- Location: West-central Saskatchewan
- Coordinates: 52°08′20″N 108°21′16″W﻿ / ﻿52.1388°N 108.3544°W
- Type: Salt lake
- Part of: North Saskatchewan River drainage basin
- Primary outflows: None
- Basin countries: Canada
- Max. length: 17 km (11 mi)
- Surface area: 2,015 ha (4,980 acres)
- Shore length^{1}: 48 km (30 mi)
- Surface elevation: 622 m (2,041 ft)
- Settlements: Palo

= Whiteshore Lake =

Lake in Saskatchewan, Canada

Whiteshore Lake is a salt lake in the west-central part of the Canadian province of Saskatchewan. It is a post-glacial, evaporative playa lake within the North Saskatchewan River drainage basin. The lake forms the northern boundary of the Rural Municipality of Biggar No. 347 and the southern boundary of the Rural Municipality of Rosemount No. 378. It is about 15 km north-west of the town of Biggar.

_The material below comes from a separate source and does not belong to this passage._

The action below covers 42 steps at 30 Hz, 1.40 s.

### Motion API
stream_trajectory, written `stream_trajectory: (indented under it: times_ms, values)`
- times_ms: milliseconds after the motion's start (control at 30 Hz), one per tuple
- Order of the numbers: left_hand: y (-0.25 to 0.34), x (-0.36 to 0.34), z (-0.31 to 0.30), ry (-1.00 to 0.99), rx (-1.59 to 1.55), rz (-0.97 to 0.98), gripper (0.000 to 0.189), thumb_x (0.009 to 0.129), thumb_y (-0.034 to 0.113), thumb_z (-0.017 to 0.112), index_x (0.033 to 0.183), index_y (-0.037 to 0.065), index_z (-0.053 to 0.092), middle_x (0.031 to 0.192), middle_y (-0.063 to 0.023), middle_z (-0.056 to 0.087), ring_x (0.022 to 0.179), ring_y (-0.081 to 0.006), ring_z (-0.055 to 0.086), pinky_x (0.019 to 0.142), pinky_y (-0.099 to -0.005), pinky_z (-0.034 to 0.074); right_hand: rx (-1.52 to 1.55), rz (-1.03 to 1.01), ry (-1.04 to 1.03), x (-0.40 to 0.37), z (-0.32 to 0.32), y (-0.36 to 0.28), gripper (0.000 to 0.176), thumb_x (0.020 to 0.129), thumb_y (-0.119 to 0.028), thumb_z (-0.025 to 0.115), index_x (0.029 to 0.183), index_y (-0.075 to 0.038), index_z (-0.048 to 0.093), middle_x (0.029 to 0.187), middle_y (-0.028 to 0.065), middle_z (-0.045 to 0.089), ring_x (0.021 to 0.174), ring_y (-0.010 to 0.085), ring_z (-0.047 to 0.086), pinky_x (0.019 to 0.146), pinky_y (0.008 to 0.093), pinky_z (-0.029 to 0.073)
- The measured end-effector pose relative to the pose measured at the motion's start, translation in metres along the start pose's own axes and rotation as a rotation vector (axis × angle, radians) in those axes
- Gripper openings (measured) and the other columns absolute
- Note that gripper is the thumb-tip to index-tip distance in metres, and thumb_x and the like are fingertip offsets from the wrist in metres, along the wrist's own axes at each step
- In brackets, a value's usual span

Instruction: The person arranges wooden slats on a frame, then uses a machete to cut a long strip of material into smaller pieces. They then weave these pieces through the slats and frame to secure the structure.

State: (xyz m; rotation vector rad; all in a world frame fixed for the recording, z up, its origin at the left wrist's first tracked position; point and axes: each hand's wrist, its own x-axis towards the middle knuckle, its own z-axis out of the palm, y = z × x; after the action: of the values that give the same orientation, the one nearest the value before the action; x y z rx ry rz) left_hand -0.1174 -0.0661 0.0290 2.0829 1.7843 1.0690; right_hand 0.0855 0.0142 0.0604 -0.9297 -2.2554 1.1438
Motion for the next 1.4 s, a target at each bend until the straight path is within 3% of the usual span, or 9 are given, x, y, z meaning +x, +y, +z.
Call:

Along the northern shore of Whiteshore Lake is the Palo salt mine, the community of Palo, and Reginald G. Whitford Memorial Park. Sodium sulphate has been mined at the lake since 1934. Access to the lake and its amenities is from Highway 14.

== Description ==
Whiteshore Lake is a salt lake with no outflow that has an area of 2015 ha and a shoreline measuring 48 km. To the east is Oban and Castlewood Lakes and to the north-west is Landis Lake. There are no fish in Whiteshore Lake. The climate is warm-summer humid continental.

Along the northern shore is the Palo Mine. It is a sodium sulphate mine owned by the Saskatoon-based Upcycle Minerals Inc. After being shuttered since the 2000s, Upcycle Minerals acquired the 3,360-acre site and announced on 16 March 2026 that 50 exploratory holes were drilled with core samples taken.